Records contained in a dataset
··········
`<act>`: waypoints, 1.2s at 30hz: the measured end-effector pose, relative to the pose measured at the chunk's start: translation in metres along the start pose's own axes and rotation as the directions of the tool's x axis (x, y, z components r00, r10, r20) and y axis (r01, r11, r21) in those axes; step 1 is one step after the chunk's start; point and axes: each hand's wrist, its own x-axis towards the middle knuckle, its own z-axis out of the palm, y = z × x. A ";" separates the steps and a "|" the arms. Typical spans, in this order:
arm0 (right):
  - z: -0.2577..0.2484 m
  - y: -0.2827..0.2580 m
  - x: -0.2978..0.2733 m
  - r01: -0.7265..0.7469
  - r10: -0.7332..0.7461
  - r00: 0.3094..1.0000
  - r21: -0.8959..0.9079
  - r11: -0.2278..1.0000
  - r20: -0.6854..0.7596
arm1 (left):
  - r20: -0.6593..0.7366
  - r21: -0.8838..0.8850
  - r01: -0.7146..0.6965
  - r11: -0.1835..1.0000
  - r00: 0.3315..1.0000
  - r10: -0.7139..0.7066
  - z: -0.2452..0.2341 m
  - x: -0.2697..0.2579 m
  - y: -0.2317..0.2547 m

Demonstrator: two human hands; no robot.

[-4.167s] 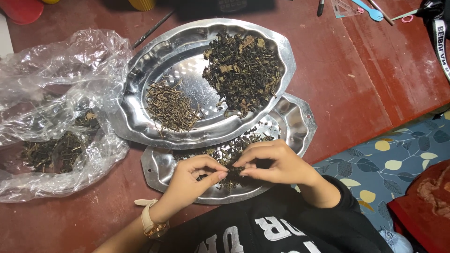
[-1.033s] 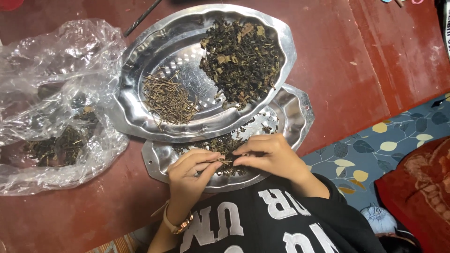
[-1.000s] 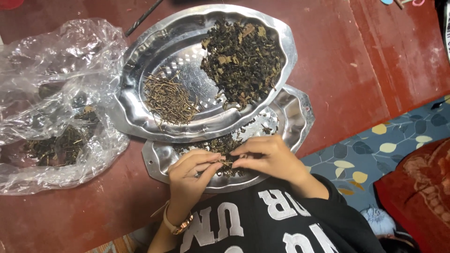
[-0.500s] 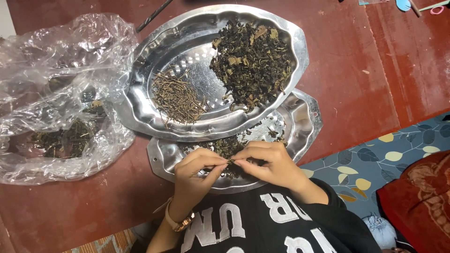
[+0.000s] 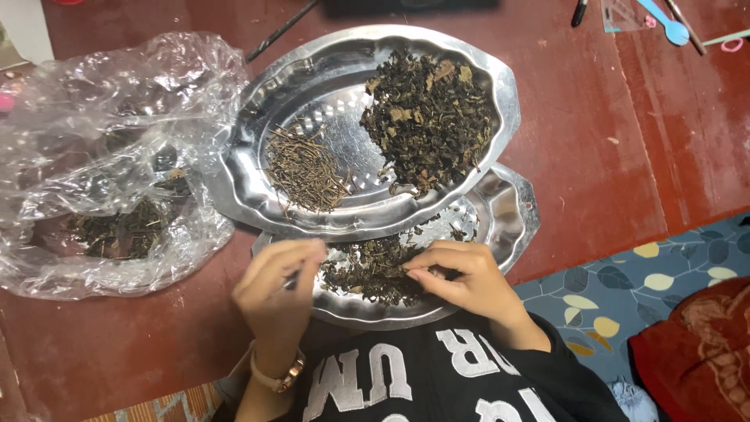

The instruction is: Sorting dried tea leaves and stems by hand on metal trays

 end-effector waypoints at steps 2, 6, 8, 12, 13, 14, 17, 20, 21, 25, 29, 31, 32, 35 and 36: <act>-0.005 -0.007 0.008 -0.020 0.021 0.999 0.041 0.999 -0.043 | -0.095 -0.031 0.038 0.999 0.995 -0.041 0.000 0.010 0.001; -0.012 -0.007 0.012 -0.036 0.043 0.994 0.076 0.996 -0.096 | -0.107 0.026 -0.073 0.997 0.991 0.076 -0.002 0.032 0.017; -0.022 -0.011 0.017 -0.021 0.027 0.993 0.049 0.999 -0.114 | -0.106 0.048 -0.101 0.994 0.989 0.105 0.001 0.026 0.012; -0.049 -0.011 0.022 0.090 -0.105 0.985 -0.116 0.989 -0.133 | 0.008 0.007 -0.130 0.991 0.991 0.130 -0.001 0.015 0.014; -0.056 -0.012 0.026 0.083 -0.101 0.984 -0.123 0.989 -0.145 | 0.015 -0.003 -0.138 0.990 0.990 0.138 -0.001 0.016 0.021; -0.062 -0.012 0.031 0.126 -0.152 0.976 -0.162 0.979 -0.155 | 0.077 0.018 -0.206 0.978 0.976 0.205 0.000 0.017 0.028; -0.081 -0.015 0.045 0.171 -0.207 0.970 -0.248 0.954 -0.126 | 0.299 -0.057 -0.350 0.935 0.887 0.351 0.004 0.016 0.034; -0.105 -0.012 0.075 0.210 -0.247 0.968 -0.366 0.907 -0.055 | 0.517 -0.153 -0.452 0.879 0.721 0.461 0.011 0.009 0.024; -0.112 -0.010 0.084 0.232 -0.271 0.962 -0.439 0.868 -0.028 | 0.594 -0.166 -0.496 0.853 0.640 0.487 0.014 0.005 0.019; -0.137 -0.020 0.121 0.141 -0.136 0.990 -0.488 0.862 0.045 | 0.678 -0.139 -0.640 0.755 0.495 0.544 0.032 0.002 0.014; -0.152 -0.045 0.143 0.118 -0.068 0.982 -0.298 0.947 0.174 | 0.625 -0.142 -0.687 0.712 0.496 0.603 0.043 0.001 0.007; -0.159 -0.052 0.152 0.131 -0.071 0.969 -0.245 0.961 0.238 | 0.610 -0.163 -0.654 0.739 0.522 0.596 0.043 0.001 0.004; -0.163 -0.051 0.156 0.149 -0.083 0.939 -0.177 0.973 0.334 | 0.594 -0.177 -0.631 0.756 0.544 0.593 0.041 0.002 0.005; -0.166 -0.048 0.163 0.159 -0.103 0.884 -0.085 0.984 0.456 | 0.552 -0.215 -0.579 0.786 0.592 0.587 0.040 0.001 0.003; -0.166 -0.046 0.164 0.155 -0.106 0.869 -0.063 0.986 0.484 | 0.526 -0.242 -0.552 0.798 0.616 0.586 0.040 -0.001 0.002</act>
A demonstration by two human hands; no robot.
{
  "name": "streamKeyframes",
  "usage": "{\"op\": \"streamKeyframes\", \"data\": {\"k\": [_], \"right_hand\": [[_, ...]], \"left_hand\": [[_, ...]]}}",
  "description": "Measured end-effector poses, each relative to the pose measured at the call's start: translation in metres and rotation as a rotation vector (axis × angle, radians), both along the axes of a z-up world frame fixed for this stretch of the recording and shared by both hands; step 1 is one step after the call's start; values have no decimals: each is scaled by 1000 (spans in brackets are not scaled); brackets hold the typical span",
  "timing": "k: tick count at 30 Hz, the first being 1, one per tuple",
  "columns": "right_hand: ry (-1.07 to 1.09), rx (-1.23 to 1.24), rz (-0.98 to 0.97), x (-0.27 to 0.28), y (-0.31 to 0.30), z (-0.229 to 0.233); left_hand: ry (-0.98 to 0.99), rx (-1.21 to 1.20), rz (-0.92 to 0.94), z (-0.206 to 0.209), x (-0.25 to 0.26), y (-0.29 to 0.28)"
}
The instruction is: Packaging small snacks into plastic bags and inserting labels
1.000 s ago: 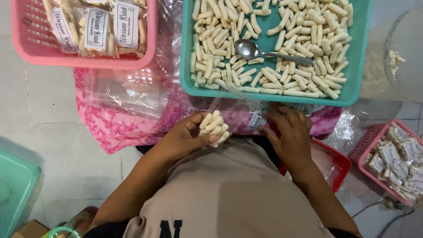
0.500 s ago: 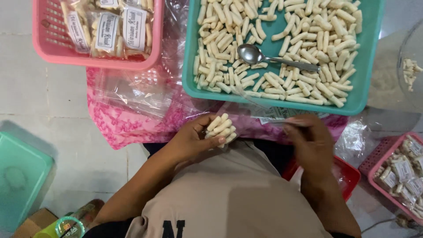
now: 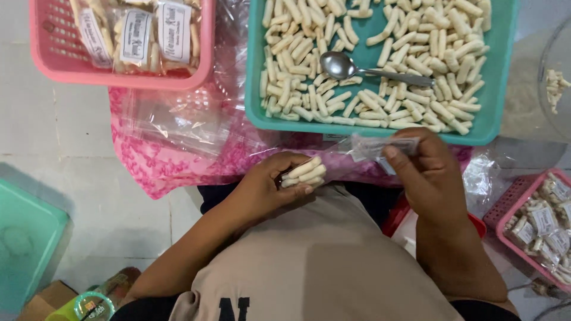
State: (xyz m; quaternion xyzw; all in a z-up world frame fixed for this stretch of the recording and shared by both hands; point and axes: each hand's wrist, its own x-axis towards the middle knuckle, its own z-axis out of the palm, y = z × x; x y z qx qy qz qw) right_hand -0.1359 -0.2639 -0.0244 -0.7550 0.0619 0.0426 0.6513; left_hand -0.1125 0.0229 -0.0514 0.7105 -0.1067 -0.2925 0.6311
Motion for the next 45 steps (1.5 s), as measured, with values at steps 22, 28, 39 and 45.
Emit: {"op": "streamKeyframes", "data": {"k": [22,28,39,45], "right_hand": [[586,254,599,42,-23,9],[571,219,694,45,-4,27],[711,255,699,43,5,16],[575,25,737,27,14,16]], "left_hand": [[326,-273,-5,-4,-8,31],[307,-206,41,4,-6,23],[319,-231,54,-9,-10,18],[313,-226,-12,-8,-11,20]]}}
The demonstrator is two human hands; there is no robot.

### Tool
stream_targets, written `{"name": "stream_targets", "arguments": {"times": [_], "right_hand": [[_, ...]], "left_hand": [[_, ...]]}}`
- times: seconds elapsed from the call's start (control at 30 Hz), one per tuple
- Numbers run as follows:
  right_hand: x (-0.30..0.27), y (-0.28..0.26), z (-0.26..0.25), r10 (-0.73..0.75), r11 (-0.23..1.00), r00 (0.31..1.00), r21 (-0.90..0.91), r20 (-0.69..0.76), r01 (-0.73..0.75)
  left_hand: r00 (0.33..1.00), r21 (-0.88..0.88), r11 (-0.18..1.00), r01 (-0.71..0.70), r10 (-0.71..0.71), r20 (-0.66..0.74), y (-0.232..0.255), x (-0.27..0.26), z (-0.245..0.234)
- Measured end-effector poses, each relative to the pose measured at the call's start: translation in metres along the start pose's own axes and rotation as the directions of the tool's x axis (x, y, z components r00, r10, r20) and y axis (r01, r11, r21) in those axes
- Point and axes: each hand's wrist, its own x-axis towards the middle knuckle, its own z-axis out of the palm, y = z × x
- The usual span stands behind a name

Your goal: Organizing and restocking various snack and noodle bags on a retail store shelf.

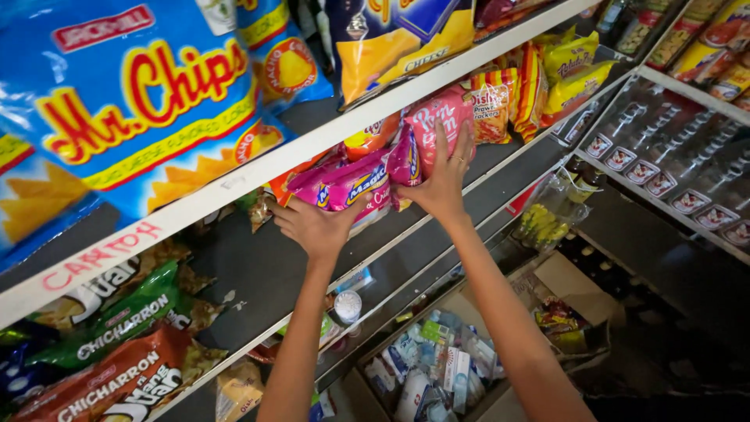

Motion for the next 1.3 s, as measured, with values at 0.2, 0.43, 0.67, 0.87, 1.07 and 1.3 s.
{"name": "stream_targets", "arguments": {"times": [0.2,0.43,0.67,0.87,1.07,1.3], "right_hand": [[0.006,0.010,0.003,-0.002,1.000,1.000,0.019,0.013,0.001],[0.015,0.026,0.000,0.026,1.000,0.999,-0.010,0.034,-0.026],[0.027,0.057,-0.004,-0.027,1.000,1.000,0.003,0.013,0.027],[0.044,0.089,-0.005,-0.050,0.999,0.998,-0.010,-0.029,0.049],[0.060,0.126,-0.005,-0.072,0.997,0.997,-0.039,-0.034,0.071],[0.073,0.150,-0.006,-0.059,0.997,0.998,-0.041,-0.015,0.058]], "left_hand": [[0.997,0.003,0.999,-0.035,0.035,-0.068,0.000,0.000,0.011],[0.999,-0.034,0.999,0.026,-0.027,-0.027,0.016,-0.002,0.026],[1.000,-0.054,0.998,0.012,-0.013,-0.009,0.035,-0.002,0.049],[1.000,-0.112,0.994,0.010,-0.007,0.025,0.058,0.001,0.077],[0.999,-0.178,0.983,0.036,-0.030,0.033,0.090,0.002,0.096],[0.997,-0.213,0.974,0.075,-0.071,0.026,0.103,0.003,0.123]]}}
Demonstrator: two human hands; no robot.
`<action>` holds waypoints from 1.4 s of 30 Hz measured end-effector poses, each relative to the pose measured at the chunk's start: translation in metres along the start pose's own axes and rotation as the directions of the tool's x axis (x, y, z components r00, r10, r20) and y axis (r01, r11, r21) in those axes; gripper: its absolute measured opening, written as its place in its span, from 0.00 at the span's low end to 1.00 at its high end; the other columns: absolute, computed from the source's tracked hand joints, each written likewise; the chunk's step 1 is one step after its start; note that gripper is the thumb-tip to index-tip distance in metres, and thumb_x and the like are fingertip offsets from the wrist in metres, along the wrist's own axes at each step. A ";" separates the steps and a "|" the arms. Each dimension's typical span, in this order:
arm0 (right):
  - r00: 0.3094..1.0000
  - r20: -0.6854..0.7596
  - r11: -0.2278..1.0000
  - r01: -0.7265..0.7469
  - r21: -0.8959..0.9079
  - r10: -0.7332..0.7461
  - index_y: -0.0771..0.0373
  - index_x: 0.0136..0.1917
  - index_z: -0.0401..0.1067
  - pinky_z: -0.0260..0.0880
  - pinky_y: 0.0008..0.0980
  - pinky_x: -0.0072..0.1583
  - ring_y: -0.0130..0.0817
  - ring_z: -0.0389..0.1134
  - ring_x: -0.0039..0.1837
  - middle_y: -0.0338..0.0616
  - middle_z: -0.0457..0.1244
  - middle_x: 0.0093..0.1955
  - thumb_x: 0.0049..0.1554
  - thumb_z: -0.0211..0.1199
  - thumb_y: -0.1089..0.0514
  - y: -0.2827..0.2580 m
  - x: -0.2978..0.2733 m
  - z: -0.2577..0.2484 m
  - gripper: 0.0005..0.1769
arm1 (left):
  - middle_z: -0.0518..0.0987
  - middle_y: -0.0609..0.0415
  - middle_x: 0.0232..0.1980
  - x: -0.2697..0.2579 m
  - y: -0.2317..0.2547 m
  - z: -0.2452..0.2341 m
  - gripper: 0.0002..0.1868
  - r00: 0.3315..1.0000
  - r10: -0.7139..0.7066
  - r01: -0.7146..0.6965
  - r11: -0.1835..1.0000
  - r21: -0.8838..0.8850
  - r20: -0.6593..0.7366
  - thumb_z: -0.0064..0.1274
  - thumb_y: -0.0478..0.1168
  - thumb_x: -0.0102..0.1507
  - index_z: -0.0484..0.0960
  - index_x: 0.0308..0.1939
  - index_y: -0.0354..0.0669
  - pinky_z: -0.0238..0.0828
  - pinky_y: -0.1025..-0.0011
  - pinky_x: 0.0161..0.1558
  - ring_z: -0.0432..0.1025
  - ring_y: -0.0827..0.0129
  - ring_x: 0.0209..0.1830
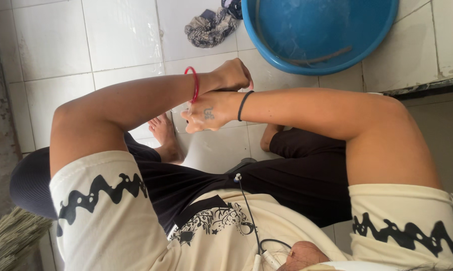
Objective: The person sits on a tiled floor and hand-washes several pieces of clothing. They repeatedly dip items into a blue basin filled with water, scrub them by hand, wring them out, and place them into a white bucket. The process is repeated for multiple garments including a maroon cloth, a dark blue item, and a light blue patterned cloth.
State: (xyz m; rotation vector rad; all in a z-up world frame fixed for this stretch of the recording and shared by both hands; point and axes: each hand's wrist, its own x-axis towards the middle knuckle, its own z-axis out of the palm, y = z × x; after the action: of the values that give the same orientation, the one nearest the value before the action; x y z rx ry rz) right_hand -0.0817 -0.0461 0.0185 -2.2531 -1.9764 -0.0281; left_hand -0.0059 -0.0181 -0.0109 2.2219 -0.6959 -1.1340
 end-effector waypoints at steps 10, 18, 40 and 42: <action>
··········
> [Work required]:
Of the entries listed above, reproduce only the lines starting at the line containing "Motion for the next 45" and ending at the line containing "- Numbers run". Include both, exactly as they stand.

> [Finished task]:
Motion for the next 45 steps (1.5 s), as measured, with values at steps 22, 28, 39 and 45.
Emit: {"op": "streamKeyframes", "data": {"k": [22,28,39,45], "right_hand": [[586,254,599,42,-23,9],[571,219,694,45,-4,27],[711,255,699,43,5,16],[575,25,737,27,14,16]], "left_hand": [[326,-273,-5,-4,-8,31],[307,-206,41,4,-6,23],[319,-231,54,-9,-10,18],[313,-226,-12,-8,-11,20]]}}
The demonstrator is two human hands; there is no robot.

### Tool
stream_targets, written `{"name": "stream_targets", "arguments": {"times": [_], "right_hand": [[_, ...]], "left_hand": [[_, ...]]}}`
- times: seconds elapsed from the call's start (control at 30 Hz), one per tuple
- Numbers run as follows:

This output is finished.